A major controversy has erupted in central Florida, in the town of Mount Dora, where an urologist, Dr. Jack Cassell, has posted a sign on the door of his office telling Obama supporters to go elsewhere for medical care.
A strong critic of the Health Care reform, Dr. Cassell claims that he is not denying anyone medical care from him, who wants it. He sees it as his right to make his position clear on the health care reform, and believes that very few people who have come to his office have turned away from walking in.
Congressman Alan Grayson, who is the Representative from Cassell’s district, is bringing a case to the Florida Medical Board and the American Medical Association against Dr. Cassell, as acting in a discriminatory manner against some of his patients, and others who might seek medical care from him.
He points out that the Hippocratic Oath and the American Medical Association Code of Ethics makes clear that a medical professional is not to use political viewpoints as a reason to refuse medical care to any of his patients.
Many would argue that this is a freedom of speech case, and certainly, in his role as a private citizen, Dr. Cassell has every right to express his views in any forum outside of his work place. But in his role as a medical professional at work, it is totally inappropriate and against medical ethics to do what he is doing.
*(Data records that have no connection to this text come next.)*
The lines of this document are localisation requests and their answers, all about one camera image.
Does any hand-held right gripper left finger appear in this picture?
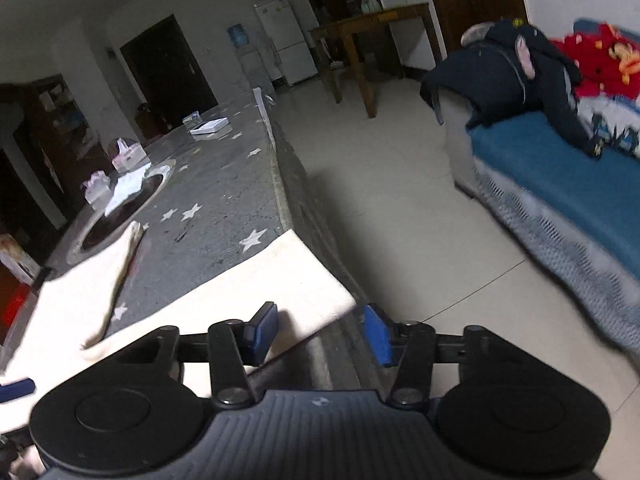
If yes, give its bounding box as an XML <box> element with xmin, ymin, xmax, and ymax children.
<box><xmin>102</xmin><ymin>301</ymin><xmax>279</xmax><ymax>409</ymax></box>

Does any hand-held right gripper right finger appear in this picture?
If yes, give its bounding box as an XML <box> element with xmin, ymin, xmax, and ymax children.
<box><xmin>361</xmin><ymin>303</ymin><xmax>537</xmax><ymax>409</ymax></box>

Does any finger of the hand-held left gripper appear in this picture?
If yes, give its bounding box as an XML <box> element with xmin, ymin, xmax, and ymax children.
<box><xmin>0</xmin><ymin>379</ymin><xmax>37</xmax><ymax>402</ymax></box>

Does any cream garment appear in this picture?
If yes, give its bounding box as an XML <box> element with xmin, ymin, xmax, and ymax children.
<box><xmin>0</xmin><ymin>220</ymin><xmax>358</xmax><ymax>478</ymax></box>

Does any red plastic stool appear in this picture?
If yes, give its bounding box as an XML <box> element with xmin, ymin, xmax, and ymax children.
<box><xmin>0</xmin><ymin>292</ymin><xmax>26</xmax><ymax>332</ymax></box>

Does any grey star-print tablecloth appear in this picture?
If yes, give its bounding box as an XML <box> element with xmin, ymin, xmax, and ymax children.
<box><xmin>37</xmin><ymin>87</ymin><xmax>381</xmax><ymax>391</ymax></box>

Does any printed paper bag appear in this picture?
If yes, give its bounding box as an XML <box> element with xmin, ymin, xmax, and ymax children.
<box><xmin>0</xmin><ymin>234</ymin><xmax>41</xmax><ymax>283</ymax></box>

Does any round black induction cooker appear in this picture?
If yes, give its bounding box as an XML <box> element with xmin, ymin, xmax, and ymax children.
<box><xmin>65</xmin><ymin>159</ymin><xmax>177</xmax><ymax>265</ymax></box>

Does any white tissue paper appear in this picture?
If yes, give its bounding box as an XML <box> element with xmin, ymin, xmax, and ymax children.
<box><xmin>104</xmin><ymin>162</ymin><xmax>152</xmax><ymax>215</ymax></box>

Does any white long box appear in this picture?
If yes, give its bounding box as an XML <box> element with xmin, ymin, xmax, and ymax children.
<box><xmin>190</xmin><ymin>117</ymin><xmax>232</xmax><ymax>136</ymax></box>

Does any white tissue box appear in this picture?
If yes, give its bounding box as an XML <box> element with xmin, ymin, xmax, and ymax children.
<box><xmin>82</xmin><ymin>171</ymin><xmax>112</xmax><ymax>205</ymax></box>
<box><xmin>111</xmin><ymin>137</ymin><xmax>148</xmax><ymax>173</ymax></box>

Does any sofa with blue cover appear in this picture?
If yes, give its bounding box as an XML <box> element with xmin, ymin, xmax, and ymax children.
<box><xmin>432</xmin><ymin>20</ymin><xmax>640</xmax><ymax>356</ymax></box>

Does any white water dispenser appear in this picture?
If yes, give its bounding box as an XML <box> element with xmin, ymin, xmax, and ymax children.
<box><xmin>235</xmin><ymin>44</ymin><xmax>272</xmax><ymax>83</ymax></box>

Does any dark wooden door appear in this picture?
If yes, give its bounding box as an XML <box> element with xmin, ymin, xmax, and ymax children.
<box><xmin>119</xmin><ymin>14</ymin><xmax>220</xmax><ymax>131</ymax></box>

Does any wooden arch shelf cabinet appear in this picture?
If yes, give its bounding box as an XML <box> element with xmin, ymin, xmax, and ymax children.
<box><xmin>22</xmin><ymin>74</ymin><xmax>101</xmax><ymax>166</ymax></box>

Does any white refrigerator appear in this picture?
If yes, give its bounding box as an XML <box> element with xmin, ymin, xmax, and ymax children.
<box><xmin>254</xmin><ymin>0</ymin><xmax>317</xmax><ymax>86</ymax></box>

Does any blue water bottle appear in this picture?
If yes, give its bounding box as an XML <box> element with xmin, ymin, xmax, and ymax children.
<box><xmin>227</xmin><ymin>24</ymin><xmax>251</xmax><ymax>50</ymax></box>

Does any dark blue jacket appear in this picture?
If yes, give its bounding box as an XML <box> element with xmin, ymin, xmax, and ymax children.
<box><xmin>420</xmin><ymin>17</ymin><xmax>606</xmax><ymax>161</ymax></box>

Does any wooden desk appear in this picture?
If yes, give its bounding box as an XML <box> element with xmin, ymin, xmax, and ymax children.
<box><xmin>307</xmin><ymin>2</ymin><xmax>443</xmax><ymax>119</ymax></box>

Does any blue white printed cloth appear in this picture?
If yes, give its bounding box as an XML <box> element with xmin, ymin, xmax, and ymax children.
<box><xmin>575</xmin><ymin>94</ymin><xmax>640</xmax><ymax>159</ymax></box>

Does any wooden door with glass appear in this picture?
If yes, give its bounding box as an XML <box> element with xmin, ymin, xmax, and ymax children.
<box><xmin>420</xmin><ymin>0</ymin><xmax>528</xmax><ymax>68</ymax></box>

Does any red printed cloth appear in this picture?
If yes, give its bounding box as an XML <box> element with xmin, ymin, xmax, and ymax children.
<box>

Grayson is pursuing the idea of consequences for what Dr. Cassell is doing, and it seems appropriate that Dr. Cassell needs to agree to cease and desist in what he is doing at his workplace, and pursue it instead in other venues or even in running for public office to promote his views, if he sees fit.
Freedom of speech does not include the right to intimidate patients and imply denial of medical care, as much as it does not include the right to “shout fire in a crowded theater”. There is a time and place for such assertions of the First Amendment!